The room started to spin. Homer stumbled back; grabbing ahold of the back of the chair he had never been invited to sit in, trying to steady himself. This was too much.

“Maybe if you didn’t give all the leads to that girl you’ve been banging, the rest of us could catch up!” he shouted, his fingers digging into the fabric of the chair. Neil jumped up from his seat and shouted something, but Homer couldn’t hear him over the blood pumping in his ears. He staggered back, flinging the chair to the floor. “I quit!” he shouted as he careened out of the room, banging his shoulder against the wall opposite the door. He repeated it all the way down the hall and out into the parking lot, screaming it into the shocked faces of the customers milling about. “I quit! I quit! I quit!”

His wife found him sprawled out on his back in the front yard, staring up at the sun.

“Homer! What the hell is going on? Your boss called and said you had some kind of break down at work!” she said, leaning over to look down on him, her expression more curious than concerned.

“You’re blocking my view,” he responded coolly.

“View of what?” she said, turning to look at the sky. “There’s nothing there. What the hell is wrong with you?”

“That’s just it,” he responded. “Soon there will be nothing there. If someone doesn’t keep their eye on it, it will disappear.”

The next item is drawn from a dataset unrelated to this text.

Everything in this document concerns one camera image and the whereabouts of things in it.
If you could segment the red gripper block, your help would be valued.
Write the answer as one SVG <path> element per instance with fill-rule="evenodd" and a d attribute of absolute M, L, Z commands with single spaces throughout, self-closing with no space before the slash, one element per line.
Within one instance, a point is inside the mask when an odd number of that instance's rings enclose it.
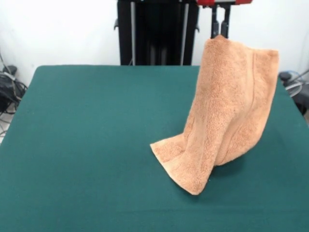
<path fill-rule="evenodd" d="M 229 19 L 231 5 L 251 4 L 253 0 L 197 0 L 200 6 L 211 7 L 211 38 L 219 34 L 219 22 L 217 20 L 217 5 L 225 10 L 224 19 L 221 23 L 221 35 L 228 39 Z"/>

“I’m calling the police. You need help,” she announced, digging in her pocket for her phone. Before she could get it to her ear, Homer was up off the ground. He slapped it out of her hand and grabbed her by the shoulders, slamming her against the car in the driveway behind her.

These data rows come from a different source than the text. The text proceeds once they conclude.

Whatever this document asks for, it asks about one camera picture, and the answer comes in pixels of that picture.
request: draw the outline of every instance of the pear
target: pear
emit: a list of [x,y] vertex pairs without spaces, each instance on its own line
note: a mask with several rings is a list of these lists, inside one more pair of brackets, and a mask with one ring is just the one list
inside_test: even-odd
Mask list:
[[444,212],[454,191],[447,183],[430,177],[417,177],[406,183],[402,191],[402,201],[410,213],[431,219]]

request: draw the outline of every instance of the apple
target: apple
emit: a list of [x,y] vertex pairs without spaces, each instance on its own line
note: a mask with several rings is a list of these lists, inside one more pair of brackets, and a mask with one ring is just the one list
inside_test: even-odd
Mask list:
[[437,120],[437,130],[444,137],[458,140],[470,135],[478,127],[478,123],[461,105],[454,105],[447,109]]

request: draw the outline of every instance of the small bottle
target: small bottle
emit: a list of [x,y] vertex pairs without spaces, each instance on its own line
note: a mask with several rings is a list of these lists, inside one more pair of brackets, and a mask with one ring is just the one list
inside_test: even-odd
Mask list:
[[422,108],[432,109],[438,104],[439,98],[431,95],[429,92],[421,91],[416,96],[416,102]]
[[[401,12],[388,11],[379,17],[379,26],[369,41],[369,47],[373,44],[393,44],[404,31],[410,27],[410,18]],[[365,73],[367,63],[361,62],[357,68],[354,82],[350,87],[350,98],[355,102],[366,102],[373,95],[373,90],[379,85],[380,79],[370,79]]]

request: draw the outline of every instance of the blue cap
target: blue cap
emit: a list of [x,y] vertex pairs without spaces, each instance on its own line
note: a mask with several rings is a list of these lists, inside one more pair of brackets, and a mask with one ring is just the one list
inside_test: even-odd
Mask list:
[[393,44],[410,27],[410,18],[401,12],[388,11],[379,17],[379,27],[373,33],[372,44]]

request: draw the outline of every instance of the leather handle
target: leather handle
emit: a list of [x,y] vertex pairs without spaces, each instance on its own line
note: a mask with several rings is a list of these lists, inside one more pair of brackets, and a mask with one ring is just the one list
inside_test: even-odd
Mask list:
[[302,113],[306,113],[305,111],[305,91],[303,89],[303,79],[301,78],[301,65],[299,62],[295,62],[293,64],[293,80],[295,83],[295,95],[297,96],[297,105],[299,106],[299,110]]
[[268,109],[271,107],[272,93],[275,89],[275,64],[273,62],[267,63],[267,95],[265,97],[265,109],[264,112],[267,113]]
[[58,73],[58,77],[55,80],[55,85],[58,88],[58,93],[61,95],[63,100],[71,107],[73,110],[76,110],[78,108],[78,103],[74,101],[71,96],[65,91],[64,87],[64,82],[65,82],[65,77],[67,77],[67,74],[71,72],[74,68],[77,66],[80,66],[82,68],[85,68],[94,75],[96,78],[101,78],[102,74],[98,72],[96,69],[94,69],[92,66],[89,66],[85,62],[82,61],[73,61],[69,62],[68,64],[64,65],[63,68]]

“You don’t understand!” he screamed, shaking her. “It is all going to go away if I don’t keep my eye on it! Somebody has to remember what is important, really important!” Then, realizing he had abandoned his mission for too long, his arms dropped to his sides and his gaze shifted back to the sky. His wife stared at him in bewilderment for a moment, then gave him a shove. As he toppled onto his back, she raced toward the house. She reached for the doorknob, but Homer grabbed a handful of her hair and jerked her back. She landed with a thump on the walkway, and tried to gather up enough breath to scream as Homer fell on her.

“You don’t understand!” he shouted, pounding her head over and over against the pavement. “I can’t let you ruin it all!”

He hardly noticed the wet splashing sound as his wife’s head dissolved in his grip, and continued to state his case long after she had ceased to hear. Then he became aware the light had dimmed. He looked at the sun, and saw it was shrinking, as though retreating off into the distance. Almost absentmindedly, he disentangled bloody fingers from his wife’s hair and stood, his gaze fixed on the darkening sky. He had let her distract him too long. He had failed. He stood there staring up, whimpering until he could no longer see at all.